Examples: Students with different motivational orientations will react to unfamiliar concepts in different ways. In the following examples we will look at how a student from each of the three orientations would react to playing a game of skee-ball
Performance-Avoidance Orientation Example: Someone with this orientation would not try to get the best score that they can. They would instead be more likely to throw the ball in the silliest way possible to give an outward sign that they are not trying. Anyone who sees this behavior is less likely to state that they are bad at playing skee-ball because it was clear that they did not put their full effor into it. It also protects their ego because they know that they could do better if they tried, but they do not want to put forward said effort in case they perform poorly and are judged because of it.
Performance-Approach Orientation Example: Someone with this orientation would do everything that they can in order to get a better score than those around them. People with this orientation are much more likely to go for the highest score that they know that they can consistently get. This creates a mental block for going for higher numbers because they may fail, and this failure may bring their score lower than someone else's.

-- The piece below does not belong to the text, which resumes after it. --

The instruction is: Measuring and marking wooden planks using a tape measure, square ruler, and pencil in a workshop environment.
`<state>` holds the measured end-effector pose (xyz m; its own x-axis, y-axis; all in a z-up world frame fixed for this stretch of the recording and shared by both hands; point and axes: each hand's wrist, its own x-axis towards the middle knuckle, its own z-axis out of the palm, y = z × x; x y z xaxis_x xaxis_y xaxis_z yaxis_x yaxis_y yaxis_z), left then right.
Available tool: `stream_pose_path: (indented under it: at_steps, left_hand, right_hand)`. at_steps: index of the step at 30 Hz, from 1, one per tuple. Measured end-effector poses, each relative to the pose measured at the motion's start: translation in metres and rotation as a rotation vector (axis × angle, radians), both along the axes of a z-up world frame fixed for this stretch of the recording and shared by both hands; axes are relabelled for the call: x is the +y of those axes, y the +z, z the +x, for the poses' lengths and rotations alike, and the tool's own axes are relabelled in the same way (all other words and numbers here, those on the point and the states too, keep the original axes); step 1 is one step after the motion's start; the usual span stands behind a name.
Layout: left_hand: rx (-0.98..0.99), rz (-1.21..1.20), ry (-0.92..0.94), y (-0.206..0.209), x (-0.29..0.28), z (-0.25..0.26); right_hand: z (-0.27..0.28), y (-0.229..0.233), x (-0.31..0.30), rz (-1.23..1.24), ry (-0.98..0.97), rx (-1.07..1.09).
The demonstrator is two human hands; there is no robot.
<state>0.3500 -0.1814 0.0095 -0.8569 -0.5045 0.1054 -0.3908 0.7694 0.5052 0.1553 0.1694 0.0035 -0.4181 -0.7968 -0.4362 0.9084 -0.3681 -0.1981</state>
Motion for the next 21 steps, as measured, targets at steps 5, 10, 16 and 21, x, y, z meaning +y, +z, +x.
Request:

Thier main motivation is to be better than those around them.
Mastery/Learning Orientation Example: Someone with this orientation Will attempt to get the highest score physically possible without caring about weather or not they fail. They will go for the hole that is the most difficult and awards the most points because they want to grow better at the task at hand. They are far more likely to try over and over again after the fact in order to continue mastering this new skill. They are not being held back by worrying about how others perceived them, and they are not motivated by being better than their peers. They simply want to learn for the sake of learning.